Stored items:
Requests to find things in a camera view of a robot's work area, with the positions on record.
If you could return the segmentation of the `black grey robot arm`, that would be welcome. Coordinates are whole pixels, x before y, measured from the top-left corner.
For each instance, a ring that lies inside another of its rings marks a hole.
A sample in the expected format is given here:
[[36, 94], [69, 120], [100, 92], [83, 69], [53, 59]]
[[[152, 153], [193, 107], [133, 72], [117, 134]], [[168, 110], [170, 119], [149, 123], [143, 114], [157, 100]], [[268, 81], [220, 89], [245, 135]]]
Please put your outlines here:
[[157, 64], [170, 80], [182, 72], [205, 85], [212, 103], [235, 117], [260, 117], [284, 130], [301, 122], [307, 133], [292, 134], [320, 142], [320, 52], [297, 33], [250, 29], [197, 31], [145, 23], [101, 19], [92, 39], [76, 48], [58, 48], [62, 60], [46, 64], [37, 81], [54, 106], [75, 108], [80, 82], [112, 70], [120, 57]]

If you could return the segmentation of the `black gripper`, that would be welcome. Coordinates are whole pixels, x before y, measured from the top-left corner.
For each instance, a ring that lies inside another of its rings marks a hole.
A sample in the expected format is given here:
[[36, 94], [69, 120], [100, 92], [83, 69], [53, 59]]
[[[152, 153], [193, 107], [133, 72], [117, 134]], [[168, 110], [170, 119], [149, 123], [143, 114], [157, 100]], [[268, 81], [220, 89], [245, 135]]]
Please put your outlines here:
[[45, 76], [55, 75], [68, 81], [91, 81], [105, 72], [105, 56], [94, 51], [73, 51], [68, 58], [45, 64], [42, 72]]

> [THE PROBLEM] Could you reproduce the data above exactly as given?

> [TASK SOLUTION]
Requests to find things in a camera view of a robot's work area, with the positions on record.
If you could return the segmentation of the `black grey robot arm`, that would be welcome. Coordinates are whole pixels, x before y, measured from the top-left corner.
For each instance, a ring that lies inside another of its rings marks a hole.
A sample in the expected format is given here:
[[36, 94], [69, 120], [100, 92], [83, 69], [53, 59]]
[[[152, 153], [193, 107], [133, 72], [117, 134]], [[168, 110], [170, 119], [149, 123], [143, 114], [157, 100]], [[268, 81], [220, 89], [245, 135]]]
Please put your outlines here:
[[157, 64], [170, 80], [182, 72], [205, 85], [212, 103], [235, 117], [260, 117], [284, 130], [301, 122], [307, 133], [292, 134], [320, 142], [320, 52], [297, 33], [250, 29], [197, 31], [145, 23], [101, 19], [92, 39], [76, 48], [58, 48], [62, 60], [46, 64], [37, 81], [54, 106], [75, 108], [80, 82], [112, 70], [120, 57]]

If you could return the segmentation of the `black gripper`, that would be welcome. Coordinates are whole pixels, x before y, measured from the top-left corner.
For each instance, a ring that lies inside another of its rings marks a hole.
A sample in the expected format is given here:
[[36, 94], [69, 120], [100, 92], [83, 69], [53, 59]]
[[[152, 153], [193, 107], [133, 72], [117, 134]], [[168, 110], [170, 119], [149, 123], [143, 114], [157, 100]], [[268, 81], [220, 89], [245, 135]]]
Please put your outlines here:
[[45, 76], [55, 75], [68, 81], [91, 81], [105, 72], [105, 56], [94, 51], [73, 51], [68, 58], [45, 64], [42, 72]]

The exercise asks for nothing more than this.